The War On Drugs – “Lost in The Dream” (recensione)

Nel 2011 i The War On Drugs davano alle stampe il loro secondo disco, quel Slave Ambient che, pur essendo ancora lontano dalla perfezione stilistica e peccando di una certa disomogeneità di fondo, conteneva elementi a loro modo innovativi e senza dubbio promettenti per il futuro della band americana. Il futuro oggi è qui, porta il nome di Lost in The Dream, ed è più roseo di quanto chiunque potesse immaginare.

Ascoltando le 10 tracce che compongono questo full lenght, si rimane inizialmente un po’ storditi. Addirittura, il primo ascolto può dare un’impressione, quella di una ripetitività generale, che è tuttavia destinato a scomparire. Già premendo una seconda volta il tasto “play”, il sound profondo e stratificato dei The War On Drugs inizia a dispiegarsi, in tutto il suo spettro diviso tra citazioni insospettabili e personalità luminosamente propria. La “base” dei brani è quella dei dischi precedenti: un roots rock che si manifesta soprattutto nelle linee vocali di Adam Granduciel, e che rimanda con la mente a immagini di strade interminabili che si perdono nelle distese americane. Ma, e sta qui la scelta che caratterizza tutto questo Lost in The Dream rispetto alle uscite di genere similare, il cantato è immerso in un contesto che nessuno si aspetterebbe: quello di uno space pop al limite della psichedelia, con tutti gli strumenti che, dotati di delay, producono una eco in apparenza infinita.
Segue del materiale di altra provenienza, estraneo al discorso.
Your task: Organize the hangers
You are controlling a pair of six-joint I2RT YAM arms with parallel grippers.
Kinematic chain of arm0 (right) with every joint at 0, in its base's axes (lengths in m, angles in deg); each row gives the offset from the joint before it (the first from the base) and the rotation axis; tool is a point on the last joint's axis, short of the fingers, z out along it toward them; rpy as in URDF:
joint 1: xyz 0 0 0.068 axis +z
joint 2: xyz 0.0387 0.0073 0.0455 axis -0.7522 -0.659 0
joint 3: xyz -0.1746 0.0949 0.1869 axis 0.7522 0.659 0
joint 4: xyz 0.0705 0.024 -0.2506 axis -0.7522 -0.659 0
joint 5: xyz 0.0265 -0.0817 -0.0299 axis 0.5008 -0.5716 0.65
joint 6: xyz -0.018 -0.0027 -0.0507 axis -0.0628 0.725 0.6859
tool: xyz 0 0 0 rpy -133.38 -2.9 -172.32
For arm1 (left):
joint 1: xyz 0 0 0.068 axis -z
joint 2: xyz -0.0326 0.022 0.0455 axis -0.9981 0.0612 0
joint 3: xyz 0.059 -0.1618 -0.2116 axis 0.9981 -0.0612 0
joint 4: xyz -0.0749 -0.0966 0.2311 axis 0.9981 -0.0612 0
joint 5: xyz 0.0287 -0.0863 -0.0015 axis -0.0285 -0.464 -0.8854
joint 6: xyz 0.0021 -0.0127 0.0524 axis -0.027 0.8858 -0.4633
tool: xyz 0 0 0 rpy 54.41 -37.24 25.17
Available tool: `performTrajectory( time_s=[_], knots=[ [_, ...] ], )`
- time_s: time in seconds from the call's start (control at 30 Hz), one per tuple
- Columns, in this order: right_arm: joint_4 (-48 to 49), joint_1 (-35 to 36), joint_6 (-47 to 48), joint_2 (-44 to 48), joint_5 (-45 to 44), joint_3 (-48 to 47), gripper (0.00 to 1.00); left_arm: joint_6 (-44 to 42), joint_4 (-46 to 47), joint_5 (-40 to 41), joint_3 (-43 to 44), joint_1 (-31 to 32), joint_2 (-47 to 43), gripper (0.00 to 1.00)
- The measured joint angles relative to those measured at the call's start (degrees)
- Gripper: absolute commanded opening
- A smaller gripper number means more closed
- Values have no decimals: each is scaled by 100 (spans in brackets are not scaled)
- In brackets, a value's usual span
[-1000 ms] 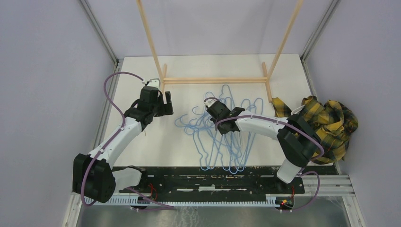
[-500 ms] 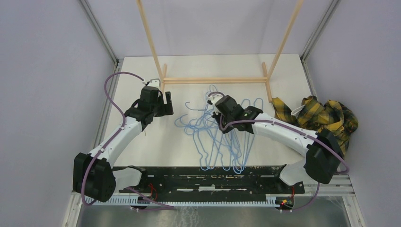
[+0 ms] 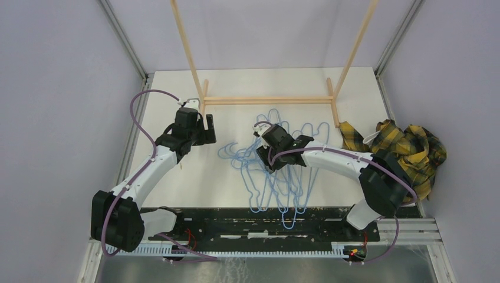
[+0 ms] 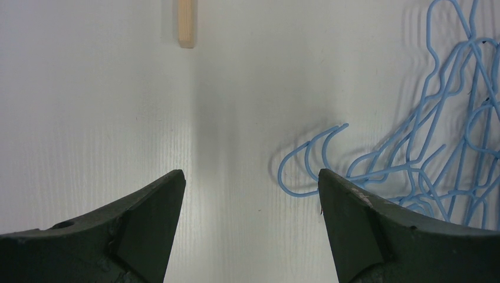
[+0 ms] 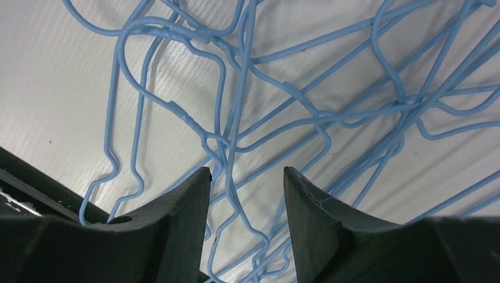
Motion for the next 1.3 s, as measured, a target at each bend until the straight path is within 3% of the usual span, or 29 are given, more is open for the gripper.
performTrajectory(
  time_s=[0.43, 0.6, 0.77, 0.93, 1.1, 1.3],
  knots=[
    [243, 0, 0, -1016, -138, -601, 55, 0, 0, -2, 0, 0, 0, 90],
    [334, 0, 17, -1255, -214, -769, 30, 0, 0, -7, 0, 0, 0, 90],
    [378, 0, -20, -1480, -258, -824, 25, 0, -2, -7, 0, 0, 0, 90],
    [380, 7, -42, -1491, -275, -824, 1, 0, -4, -4, 0, 0, 0, 90],
    [304, 4, -42, -1366, -463, -820, 1, 0, -11, -2, 0, 0, 0, 90],
    [164, -11, -39, -483, -1185, -813, 1, 0, -13, -2, 0, 0, 0, 90]
  ],
)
Ed è così che certe linee melodiche alla Bob Dylan si perdono in atmosfere che talvolta richiamano i Dire Straits, talvolta i Killers, talvolta certi Pink Floyd (ascoltare per credere l’intro di Disappearing, in cui pare di sentire il buon David Gilmour alla chitarra), e in generale dimostrano una rara volontà, da parte della band, di osare accostamenti in apparenza stridenti, che vanno a dipingere un quadro assolutamente unico e personale.

Chi vorrà mettersi all’ascolto di questo LP, dunque, non abbia timore: qui non troverà un minestrone senza senso, ma l’esatto opposto, ovvero un disco in cui anime diverse della musica rock si fondono per dare il vita a canzoni epiche e ben scritte. Perché, e questo non va sottovalutato, di carne al fuoco in Lost in The Dream ce n’è parecchia. Tra gli episodi migliori, citiamo senza dubbio la ballad Suffering, in cui tutte le influenze citate concorrono a dar vita a un brano delicato, intimo ed emozionantissimo; oppure l’epica An Ocean Between The Waves, che riesce a mantenersi energica e coinvolgente per tutti i suoi 7 minuti di durata. Il pregio principale del disco è proprio qui, nelle canzoni. Non c’è trucco e non c’è inganno, tutti i 10 brani della tracklist (di cui la metà supera i 6 minuti di durata) sono dannatamente ben scritti. Ed è per questo che la noia, anche di fronte a soluzioni stilistiche tutto sommato molto simili, non sopraggiunge mai.

Cos’altro dire di questo Lost in The Dream? È un disco che ha al suo interno tutto ciò che un amante della musica, quella vera, dovrebbe cercare: coraggio di osare, citazioni (senza mai scadere nel plagio) dei grandi del rock e non solo, ma anche una proposta assolutamente personale e, dulcis in fundo, canzoni scritte, composte e suonate con ispirazione e competenza. Consigliato a tutti, anche a chi non è fan di certe sonorità, potrebbe ricredersi e in ogni caso apprezzare questo ultimo lavoro dei The War On Drugs: risulta difficile immaginare il contrario.